The ongoing talks between Zuckerberg and prominent conservatives have attracted the attention of the House Energy and Commerce Committee, which conducts oversight on issues related to telecommunications and consumer protection and is “aware” of allegations that conservatives “are trying to work the refs” ahead of 2020, according to a person with knowledge of the matter.
The committee’s Democrats sent a previously unreported letter to Facebook in June, after a doctored video of House Speaker Nancy Pelosi went viral on the platform, asking what the company was doing to address “the spreading of political disinformation by real accounts.”
“We are concerned that you and your company are not taking these occurrences seriously and are grossly unprepared for the 2020 election,” they wrote. “Specifically, we are concerned that there may be a potential conflict of interest between Facebook’s bottom line and immediately addressing political disinformation on your platform.”
Facebook’s vice president of U.S. public policy, Kevin Martin, responded three weeks later in a letter, also obtained by POLITICO. In it, he said the company has been working with third-party fact checkers to “remove fake accounts, disrupt the financial incentives behind propagating false and misleading information,” and letting users know “when they are reading or sharing information (excluding satire and opinion) that has been disputed or debunked.”
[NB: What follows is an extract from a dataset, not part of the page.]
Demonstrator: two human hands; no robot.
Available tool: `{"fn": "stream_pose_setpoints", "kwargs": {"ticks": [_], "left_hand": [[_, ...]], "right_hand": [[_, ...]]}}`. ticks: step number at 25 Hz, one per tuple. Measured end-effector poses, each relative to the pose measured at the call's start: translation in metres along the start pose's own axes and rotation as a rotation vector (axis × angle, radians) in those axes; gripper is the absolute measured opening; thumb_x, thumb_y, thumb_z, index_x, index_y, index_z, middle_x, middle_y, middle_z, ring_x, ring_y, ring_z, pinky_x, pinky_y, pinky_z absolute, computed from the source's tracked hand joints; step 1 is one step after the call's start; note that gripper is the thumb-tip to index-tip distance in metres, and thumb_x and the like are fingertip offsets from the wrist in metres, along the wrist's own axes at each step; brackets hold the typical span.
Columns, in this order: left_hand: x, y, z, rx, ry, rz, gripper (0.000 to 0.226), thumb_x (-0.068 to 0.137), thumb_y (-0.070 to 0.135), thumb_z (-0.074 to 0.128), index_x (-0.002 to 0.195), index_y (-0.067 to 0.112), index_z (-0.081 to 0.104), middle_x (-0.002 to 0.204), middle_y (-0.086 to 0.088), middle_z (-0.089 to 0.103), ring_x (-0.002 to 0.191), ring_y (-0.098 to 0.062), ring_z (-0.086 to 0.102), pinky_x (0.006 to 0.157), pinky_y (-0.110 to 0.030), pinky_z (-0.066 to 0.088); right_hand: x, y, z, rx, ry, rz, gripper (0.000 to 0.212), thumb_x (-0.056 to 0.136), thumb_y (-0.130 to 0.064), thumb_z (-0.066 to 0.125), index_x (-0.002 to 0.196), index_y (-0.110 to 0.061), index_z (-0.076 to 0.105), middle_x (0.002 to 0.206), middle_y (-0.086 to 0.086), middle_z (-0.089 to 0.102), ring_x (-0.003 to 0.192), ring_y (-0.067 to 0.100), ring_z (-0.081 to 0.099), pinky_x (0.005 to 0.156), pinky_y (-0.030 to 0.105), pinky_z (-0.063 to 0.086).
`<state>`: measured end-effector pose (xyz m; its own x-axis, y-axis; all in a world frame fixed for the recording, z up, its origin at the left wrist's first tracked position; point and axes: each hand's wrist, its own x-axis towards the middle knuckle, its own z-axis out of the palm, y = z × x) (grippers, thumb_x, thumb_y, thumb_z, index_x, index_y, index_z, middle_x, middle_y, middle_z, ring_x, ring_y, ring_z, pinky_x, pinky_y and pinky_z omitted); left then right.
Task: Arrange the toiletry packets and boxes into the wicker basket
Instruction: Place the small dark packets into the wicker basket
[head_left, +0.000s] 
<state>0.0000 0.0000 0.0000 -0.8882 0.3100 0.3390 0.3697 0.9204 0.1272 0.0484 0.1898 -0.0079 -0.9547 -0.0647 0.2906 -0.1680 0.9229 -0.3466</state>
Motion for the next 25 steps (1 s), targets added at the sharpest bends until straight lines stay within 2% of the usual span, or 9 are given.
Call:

“Leading up to 2020 we know that combating misinformation is one of the most important things we can do,” Martin wrote.
But the social media giant has come under fire recently for its ad policy, which considers politicians’ claims—if made directly on their Facebook page, in an ad or on their website—to be “direct speech and ineligible for our third-party fact checking program.” In keeping with that policy, Facebook has allowed a Trump campaign ad making false claims about Joe Biden’s ties to Ukraine to remain on the platform
Warren, who has proposed breaking up Facebook, Amazon, and other tech giants, tested the limits of that policy last week by releasing an ad making the deliberately false claim that Zukcerberg and Facebook had endorsed Trump’s re-election.
“If Trump tries to lie in a TV ad, most networks will refuse to air it,” said the Warren ad. “But Facebook just cashes Trump’s checks. Facebook already helped elect Donald Trump once. Now, they’re deliberately allowing a candidate to intentionally lie to the American people. It’s time to hold Mark Zuckerberg accountable — add your name if you agree.”
Facebook hit back on Saturday night, likening the company’s policies on candidate speech to that of the Federal Communications Commission.
“The FCC doesn’t want broadcast companies censoring candidates’ speech,” the company tweeted. “We agree it’s better to let voters—not companies—decide.”
Zuckerberg held a closed-door meeting with half a dozen senators last month to discuss what Sen. Mark Warner (D-Va.) described at the time as an opportunity for lawmakers to air their concerns about Facebook’s role in American democracy directly with the company’s founder. On that same trip to Washington, Zuckerberg also met with Trump, Trump son-in-law Jared Kushner and White House social media director Dan Scavino.